Energi konvensional kita semakin menipis, waktunya berpindah ke energi baru terbarukan. Pemerintah sudah mulai membangun, tapi masalah masih mengikuti


MATAHARI SIANG DI ATAS PULAU SUMBA terasa menyengat, titik-titik peluh membanjiri kening dan hampir sekujur badan. Untung saja angin bertiup lembut, membantu menguapkan peluh yang membasahi kaos yang saya pakai. Sejauh mata memandang hanya ada perbukitan hijau yang seperti berdiri bersisian di mana-mana. Tegak, tak beraturan namun seragam dalam warna hijau yang menyegarkan.

Di antara sekian banyak bukit yang tegak bertonjolan itu, salah satunya nampak berbeda. Di atas puncaknya, 25 tiang dengan baling-baling di ujungnya tegak menantang angin. Baling-baling itu nyaris tidak pernah berhenti berputar karena embusan angin. Kedua puluh lima tiang berbaling-baling itu nampak kontras dengan suasana hijau di sekelilingnya. Bukan pepohonan yang berdiri tegak di ujung bukit, tapi dua puluh lima tiang berbaling-baling.

Tiang berbaling-baling itu adalah kincir angin pembankit listrik tenaga angin atau yang disebut Pembagkit Listrik Tenaga Angin Skala Mikro (PLTASM). Letaknya di salah satu bukit di desa Kamanggih, Kecamatan Lewa, Sumba Timur,  Nusa Tenggara Timur.

Pembangkit listrik itu dibangun sejak 2013 dan akhirnya bisa digunakan sejak tahun 2014. Dana pembagunannya berasal dari corporate social responsibility (CSR) PERTAMINA bekerjasama dengan Yayasan Institut Bisnis dan Ekonomi Kerakyatan (IBEKA). Selain di Kamanggih, di Desa Kaliuhu juga dibangun PLTASM dengan jumlah 20 kincir, sementara di Desa Tanarara 44 unit.
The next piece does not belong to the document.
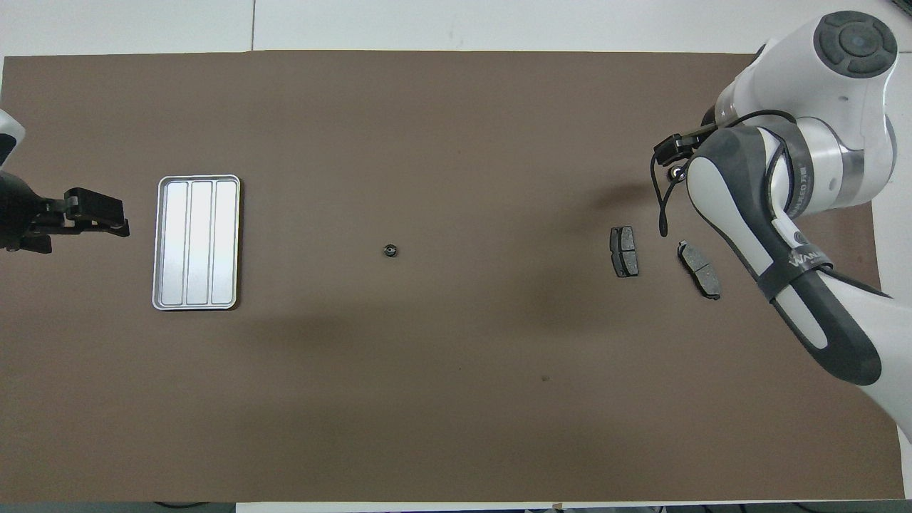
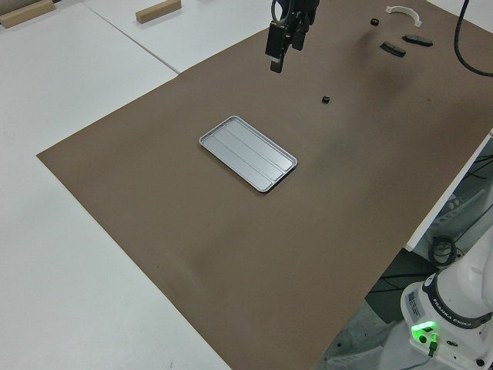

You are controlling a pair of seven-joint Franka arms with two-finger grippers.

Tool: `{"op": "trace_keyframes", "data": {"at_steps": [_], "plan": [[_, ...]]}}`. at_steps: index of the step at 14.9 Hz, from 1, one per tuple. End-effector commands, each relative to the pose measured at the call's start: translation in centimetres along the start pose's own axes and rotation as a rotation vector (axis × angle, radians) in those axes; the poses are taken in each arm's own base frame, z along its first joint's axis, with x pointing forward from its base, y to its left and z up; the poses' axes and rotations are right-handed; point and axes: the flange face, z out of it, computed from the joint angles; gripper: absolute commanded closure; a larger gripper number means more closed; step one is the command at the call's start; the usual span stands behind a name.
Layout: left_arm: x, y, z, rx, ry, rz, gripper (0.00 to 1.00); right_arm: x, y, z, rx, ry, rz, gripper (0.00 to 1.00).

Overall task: Pick bearing gear from pile to tray
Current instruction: 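Withdraw the right gripper while the left gripper reaches the nut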

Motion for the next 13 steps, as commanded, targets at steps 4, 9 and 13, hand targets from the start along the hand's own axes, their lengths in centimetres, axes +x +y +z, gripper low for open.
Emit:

Semuanya dalam kecamatan dan kabupaten yang sama.

Kincir Angin di PLTSAM Kamanggih
Kincir Angin di PLTSAM Kamanggih

PLTASM itu mengikuti Pembangkit Listrik Tenaga Mini Hidro (PLTMH) yang sudah ada sejak tahun 2011. Lokasinya juga masih di desa yang sama. PLTMH tersebut bahkan sudah dikelola secara profesional oleh Koperasi Jasa Peduli Kasih milik warga Kamanggih. Tahun 2013 mereka bahkan sudah menjual listrik kepada PLN. Sejak itu pengelolaan sepenuhnya menjadi tanggung jawab PLN.

Dua pembangkit listrik memanfaatkan sumber daya alam non mineral itu berhasil memenuhi kebutuhan listrik warga Kamanggih yang sebelumnya hanya disuplai oleh PLN. Itupun dulu tidak semua penduduk bisa menikmati listrik dari PLN.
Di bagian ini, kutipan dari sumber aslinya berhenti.